What to do:
Your task is to copy each line of the listing that contains the word "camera".

Data below:
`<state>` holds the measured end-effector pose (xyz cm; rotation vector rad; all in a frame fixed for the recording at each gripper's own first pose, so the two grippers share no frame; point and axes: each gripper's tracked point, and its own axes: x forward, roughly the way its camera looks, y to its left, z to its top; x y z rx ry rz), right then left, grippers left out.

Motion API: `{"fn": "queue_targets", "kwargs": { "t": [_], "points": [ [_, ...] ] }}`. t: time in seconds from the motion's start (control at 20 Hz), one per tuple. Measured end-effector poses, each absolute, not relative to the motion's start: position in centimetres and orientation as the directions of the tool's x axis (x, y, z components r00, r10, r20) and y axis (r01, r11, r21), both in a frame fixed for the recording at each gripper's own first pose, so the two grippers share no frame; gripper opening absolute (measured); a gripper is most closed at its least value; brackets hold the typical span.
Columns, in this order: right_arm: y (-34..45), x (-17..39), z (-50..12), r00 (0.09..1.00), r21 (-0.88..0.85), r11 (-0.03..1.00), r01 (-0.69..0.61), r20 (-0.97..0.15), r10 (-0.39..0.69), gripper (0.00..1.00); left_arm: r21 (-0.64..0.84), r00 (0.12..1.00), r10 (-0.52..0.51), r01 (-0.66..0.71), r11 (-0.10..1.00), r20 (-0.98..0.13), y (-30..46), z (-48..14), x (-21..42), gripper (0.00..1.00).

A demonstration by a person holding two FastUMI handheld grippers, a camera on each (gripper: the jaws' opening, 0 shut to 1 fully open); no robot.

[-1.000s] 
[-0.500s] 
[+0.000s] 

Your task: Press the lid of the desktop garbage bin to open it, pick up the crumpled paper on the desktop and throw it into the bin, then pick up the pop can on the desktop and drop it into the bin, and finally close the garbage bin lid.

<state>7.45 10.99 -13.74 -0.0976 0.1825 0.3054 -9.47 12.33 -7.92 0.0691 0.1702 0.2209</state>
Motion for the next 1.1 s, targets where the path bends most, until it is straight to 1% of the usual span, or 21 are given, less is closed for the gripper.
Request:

Exercise answer:
`<state>` holds the measured end-effector pose (xyz cm; rotation vector rad; all in a frame fixed for the recording at each gripper's own first pose, so the two grippers share no frame; point and axes: each gripper's tracked point, and its own axes: x forward, roughly the way its camera looks, y to its left, z to its top; x y z rx ry rz), right then left, grippers left out.
A demonstration by a person holding two FastUMI handheld grippers, a camera on each (gripper: the jaws' opening, 0 shut to 1 fully open); no robot.

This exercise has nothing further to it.